The number of people in Lawrence with the flu appears to have leveled off a week after a spike in cases.
Lawrence Memorial Hospital had 145 confirmed cases of influenza in December, with 95 of those during a 12-day span beginning in the middle of the month.
"While it's a little bit earlier than normal, it's not an unusual occurrence this time of year to suddenly see a spike in flu cases," said Kathy Colson, clinic supervisor for the Lawrence-Douglas County Health Department.
Still, she said, it's not too late for people to get immunized, even if they've already had the flu this season, since the shot protects against three strains of the disease
Tips to avoid the flu
- Get vaccinated.
- Cover your nose and mouth when coughing or sneezing.
- Wash your hands frequently.
- Avoid touching your eyes, nose or mouth.
- Avoid contact with sick people.
The health department has dispensed 1,275 flu shots since Sept. 1 and still has more available. Vaccines are $25 for children 6 months to 3 years old and $30 for those 3 years and older and are available on a walk-in basis during clinic hours.

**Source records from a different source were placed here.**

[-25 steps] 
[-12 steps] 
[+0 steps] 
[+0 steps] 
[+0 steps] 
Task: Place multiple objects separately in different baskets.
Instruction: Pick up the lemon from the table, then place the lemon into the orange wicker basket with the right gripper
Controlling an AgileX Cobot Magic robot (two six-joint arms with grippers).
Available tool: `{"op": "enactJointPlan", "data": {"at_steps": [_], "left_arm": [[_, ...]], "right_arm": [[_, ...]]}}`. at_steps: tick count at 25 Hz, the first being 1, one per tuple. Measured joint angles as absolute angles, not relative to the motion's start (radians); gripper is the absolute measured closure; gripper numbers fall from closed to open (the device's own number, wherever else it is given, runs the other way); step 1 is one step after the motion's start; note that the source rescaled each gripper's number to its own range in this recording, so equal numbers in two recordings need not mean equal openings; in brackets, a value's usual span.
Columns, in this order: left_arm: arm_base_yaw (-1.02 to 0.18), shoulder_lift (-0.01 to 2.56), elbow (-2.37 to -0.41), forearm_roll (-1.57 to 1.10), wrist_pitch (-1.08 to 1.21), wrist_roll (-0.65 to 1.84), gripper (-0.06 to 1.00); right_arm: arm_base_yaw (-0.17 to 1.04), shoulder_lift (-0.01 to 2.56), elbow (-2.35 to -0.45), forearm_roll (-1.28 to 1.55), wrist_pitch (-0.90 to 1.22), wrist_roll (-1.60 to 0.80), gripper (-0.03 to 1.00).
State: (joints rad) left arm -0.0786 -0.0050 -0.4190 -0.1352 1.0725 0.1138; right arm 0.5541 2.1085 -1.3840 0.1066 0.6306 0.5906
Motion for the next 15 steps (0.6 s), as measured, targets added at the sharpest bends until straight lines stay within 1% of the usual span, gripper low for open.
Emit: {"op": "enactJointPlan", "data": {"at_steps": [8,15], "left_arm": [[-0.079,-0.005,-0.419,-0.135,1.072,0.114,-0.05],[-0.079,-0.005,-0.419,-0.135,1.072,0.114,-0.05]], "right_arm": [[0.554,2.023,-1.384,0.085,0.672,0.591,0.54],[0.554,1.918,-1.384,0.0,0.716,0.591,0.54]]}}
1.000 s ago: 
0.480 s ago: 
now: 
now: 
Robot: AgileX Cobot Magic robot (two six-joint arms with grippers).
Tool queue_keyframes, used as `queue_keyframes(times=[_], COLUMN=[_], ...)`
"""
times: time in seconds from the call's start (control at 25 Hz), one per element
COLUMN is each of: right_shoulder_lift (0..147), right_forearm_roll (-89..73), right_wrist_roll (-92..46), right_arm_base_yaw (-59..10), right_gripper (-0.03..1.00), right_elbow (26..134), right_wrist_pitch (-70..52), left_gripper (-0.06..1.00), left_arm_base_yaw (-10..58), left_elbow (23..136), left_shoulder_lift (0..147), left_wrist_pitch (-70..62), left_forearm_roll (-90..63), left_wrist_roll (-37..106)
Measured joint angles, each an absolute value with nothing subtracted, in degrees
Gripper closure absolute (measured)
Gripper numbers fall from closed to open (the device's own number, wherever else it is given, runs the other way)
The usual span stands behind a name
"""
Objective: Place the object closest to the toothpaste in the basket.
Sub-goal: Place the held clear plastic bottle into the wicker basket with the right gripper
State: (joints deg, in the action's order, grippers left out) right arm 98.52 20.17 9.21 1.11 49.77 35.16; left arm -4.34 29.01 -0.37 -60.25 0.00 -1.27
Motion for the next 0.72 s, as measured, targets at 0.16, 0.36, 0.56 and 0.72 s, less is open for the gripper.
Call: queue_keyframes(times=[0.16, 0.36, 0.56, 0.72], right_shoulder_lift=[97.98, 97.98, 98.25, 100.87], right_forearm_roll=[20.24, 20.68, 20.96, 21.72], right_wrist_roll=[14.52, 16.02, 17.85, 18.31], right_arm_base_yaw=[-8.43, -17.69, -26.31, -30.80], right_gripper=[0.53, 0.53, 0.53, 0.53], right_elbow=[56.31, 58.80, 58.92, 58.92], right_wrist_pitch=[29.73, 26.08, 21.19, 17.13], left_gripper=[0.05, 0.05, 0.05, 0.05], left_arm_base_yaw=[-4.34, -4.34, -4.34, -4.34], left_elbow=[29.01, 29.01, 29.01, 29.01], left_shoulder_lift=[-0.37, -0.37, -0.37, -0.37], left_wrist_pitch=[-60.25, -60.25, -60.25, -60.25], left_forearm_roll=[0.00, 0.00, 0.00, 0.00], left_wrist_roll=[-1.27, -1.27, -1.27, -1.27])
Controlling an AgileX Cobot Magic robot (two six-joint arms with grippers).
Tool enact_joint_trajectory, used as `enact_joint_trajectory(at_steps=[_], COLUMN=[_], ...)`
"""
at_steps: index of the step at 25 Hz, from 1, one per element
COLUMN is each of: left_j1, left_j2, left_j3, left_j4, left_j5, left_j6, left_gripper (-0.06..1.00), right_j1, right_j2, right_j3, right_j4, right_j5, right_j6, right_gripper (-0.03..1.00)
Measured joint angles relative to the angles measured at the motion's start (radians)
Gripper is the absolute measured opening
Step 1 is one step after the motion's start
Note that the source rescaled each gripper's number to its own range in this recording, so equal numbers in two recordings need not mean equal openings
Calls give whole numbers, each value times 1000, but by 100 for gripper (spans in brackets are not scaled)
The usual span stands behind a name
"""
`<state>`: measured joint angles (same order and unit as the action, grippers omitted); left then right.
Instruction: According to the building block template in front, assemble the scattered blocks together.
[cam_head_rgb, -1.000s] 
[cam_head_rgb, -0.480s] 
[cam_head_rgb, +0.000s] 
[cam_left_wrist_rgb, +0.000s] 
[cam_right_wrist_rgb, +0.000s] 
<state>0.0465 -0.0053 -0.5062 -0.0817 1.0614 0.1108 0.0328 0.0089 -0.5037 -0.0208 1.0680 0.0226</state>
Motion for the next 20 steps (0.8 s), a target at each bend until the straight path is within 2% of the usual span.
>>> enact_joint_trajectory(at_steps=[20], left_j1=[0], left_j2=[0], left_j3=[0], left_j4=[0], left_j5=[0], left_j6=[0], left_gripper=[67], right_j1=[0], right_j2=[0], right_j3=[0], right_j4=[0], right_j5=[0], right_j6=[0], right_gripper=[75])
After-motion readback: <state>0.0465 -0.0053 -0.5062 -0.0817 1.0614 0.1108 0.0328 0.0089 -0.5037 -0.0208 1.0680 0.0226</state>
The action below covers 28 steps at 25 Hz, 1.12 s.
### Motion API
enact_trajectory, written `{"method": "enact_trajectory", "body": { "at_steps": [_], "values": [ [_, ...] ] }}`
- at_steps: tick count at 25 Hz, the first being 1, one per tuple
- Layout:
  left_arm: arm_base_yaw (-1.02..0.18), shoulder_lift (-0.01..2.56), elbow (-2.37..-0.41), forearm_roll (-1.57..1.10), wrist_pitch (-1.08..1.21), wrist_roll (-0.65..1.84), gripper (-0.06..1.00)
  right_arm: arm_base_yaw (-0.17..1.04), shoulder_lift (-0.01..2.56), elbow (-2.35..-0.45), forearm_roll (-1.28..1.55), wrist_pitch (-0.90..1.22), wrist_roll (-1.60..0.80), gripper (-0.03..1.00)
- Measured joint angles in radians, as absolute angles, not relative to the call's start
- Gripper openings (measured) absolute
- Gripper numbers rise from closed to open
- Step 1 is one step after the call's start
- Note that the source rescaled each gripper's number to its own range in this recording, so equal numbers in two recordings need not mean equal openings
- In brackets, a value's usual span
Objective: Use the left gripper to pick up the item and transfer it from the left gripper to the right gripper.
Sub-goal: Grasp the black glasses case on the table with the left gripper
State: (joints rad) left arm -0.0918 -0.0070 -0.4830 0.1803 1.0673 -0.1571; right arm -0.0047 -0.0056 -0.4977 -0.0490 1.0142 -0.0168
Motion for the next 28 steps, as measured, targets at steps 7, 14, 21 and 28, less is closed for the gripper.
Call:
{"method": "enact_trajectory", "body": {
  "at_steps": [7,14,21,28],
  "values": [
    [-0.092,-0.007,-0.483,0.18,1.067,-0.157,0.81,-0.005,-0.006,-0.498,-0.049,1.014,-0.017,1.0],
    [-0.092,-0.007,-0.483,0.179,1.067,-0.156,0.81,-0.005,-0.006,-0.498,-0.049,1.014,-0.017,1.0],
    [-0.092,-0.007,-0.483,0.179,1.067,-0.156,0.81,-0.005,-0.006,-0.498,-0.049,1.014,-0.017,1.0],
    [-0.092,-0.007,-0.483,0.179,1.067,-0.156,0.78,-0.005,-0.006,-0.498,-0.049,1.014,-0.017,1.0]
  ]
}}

Area pharmacies and physicians' practices also give the shots.
Colson said the sooner people get flu shots the better, as it takes a week or two for the vaccines to be fully effective.
With classes in the Lawrence school district set to reconvene next week after the winter break, students and their parents will need to remain vigilant to avoid the spread of the flu.
"Our teachers do a great job of continually reminding students about healthy habits, such as proper and frequent hand washing and covering coughs and sneezes," said district spokeswoman Julie Boyle. "Our schools also try to frequently remind parents that they should keep children home from school when they are ill."
In Kansas, the percentage of visits to health care providers for influenza-like illnesses began to spike in mid-December, from less than 2 percent of total visits on the 14th to nearly 5 percent last Saturday, according to the Kansas Department of Health and Environment. Late last month, the Centers of Disease Control and Prevention characterized the state as having a "widespread" problem with the flu.
At least two Kansans have died from the flu during the 2013-14 influenza season, which began in October and lasts until about May.